Agora, o governo capitalizou o BNDES com R$ 6,6 bilhões de ações da Petrobras e Eletrobras. Assim, o banco poderá emprestar mais, porque o que se empresta tem que ser um múltiplo dos ativos. E para quem o banco empresta? Há boas operações, há operações arriscadas e há as péssimas.

Uma arriscada vai ter um capítulo final nos próximos dias quando os credores disserem o que acontecerá com o frigorífico Independência. O banco comprou ações e emprestou dinheiro para o frigorífico que pode ir simplesmente à falência.

Em algumas péssimas, o BNDES empresta para o próprio governo, ou para empreendimentos que o governo controla direta ou indiretamente, como o trem-bala e a hidrelétrica de Belo Monte.

No trem-bala, haverá uma estatal e investidores privados. O empréstimo será dado com a garantia do Tesouro. Já o Tesouro terá como garantia as receitas do empreendimento, que, se fracassar, não terá receitas suficientes.

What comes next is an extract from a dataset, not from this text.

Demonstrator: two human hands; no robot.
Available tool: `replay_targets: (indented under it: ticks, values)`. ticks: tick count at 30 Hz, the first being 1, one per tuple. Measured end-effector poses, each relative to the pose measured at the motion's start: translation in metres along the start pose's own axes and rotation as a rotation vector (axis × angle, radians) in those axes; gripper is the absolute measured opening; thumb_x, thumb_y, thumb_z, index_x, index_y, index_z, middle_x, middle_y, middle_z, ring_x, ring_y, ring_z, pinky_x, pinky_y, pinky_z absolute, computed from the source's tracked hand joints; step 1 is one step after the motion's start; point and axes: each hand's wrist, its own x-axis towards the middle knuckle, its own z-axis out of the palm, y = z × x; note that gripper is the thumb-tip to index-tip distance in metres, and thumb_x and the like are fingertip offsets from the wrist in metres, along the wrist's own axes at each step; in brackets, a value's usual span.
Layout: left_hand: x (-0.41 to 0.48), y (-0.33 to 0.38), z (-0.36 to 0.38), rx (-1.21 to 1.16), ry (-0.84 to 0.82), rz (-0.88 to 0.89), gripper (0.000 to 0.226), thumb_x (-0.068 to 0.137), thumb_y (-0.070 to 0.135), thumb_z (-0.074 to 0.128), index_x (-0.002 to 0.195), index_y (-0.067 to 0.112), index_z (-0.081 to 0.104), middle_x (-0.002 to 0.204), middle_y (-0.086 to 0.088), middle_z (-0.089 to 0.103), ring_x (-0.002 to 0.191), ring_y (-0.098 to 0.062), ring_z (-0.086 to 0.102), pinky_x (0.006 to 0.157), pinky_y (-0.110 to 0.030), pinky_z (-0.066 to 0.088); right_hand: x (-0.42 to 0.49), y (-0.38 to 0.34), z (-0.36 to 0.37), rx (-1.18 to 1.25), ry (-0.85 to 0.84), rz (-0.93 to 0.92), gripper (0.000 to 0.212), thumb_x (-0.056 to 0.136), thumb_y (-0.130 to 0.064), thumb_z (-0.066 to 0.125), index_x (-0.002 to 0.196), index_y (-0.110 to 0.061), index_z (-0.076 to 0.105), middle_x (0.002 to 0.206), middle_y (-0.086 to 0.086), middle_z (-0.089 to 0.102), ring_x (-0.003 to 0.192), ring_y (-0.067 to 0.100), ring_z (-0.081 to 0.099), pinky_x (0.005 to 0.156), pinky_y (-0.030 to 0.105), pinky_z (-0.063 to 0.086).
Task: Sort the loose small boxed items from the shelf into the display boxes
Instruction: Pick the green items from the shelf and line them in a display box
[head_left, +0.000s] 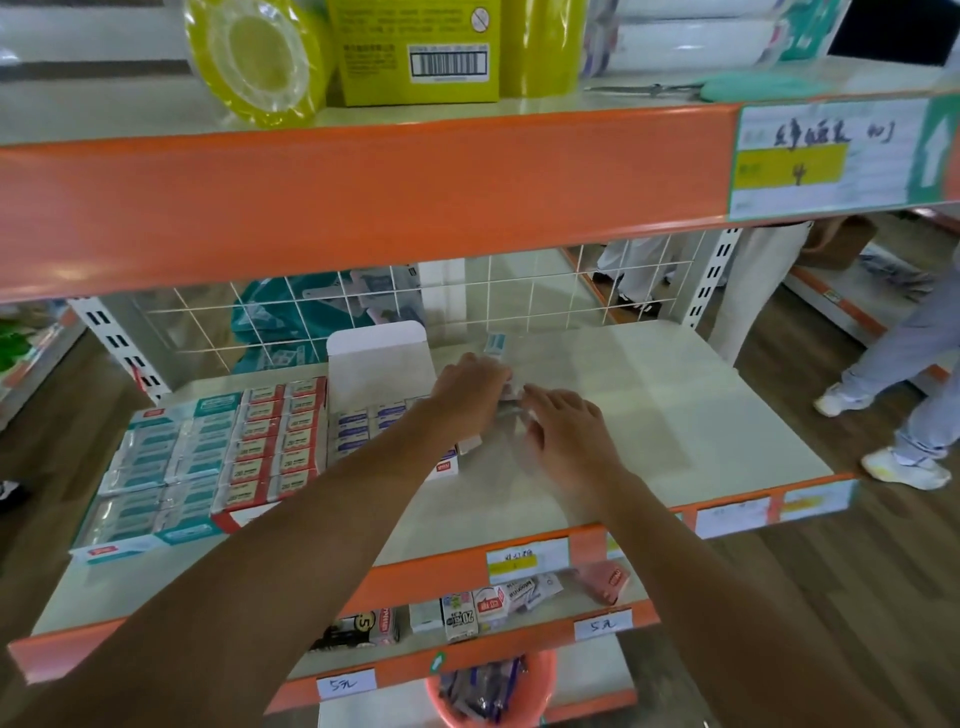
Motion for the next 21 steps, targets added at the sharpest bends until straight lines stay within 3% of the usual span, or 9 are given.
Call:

Enfim, mesmo sendo passageiro da última estação da estabilização da economia, o governo já viajou o suficiente para saber que o que anda fazendo pode descarrilar esse trem.

Fico então apenas com a última dúvida:

onde está a oposição brasileira?

Na democracia, a oposição tem o fundamental papel de apontar os erros e os riscos e ter um projeto alternativo.